Work instruction:
Examine each line of the data, and copy the ones containing "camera".
[Opening Provided material section]
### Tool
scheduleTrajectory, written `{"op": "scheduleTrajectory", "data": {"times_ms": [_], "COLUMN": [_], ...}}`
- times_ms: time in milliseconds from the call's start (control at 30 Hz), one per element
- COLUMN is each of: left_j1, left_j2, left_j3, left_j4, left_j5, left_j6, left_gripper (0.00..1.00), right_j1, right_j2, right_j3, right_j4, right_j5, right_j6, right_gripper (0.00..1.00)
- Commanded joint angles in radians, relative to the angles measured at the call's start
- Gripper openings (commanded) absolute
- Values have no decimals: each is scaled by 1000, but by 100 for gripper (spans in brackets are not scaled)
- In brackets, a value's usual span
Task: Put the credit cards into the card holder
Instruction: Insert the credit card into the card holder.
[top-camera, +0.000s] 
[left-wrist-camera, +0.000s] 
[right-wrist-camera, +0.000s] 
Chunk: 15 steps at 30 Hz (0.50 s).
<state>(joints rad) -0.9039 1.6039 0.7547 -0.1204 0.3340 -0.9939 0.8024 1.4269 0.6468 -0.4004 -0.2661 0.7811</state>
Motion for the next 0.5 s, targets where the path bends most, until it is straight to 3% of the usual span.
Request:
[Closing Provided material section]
Your solution:
[top-camera, +0.000s] 
[left-wrist-camera, +0.000s] 
[right-wrist-camera, +0.000s] 

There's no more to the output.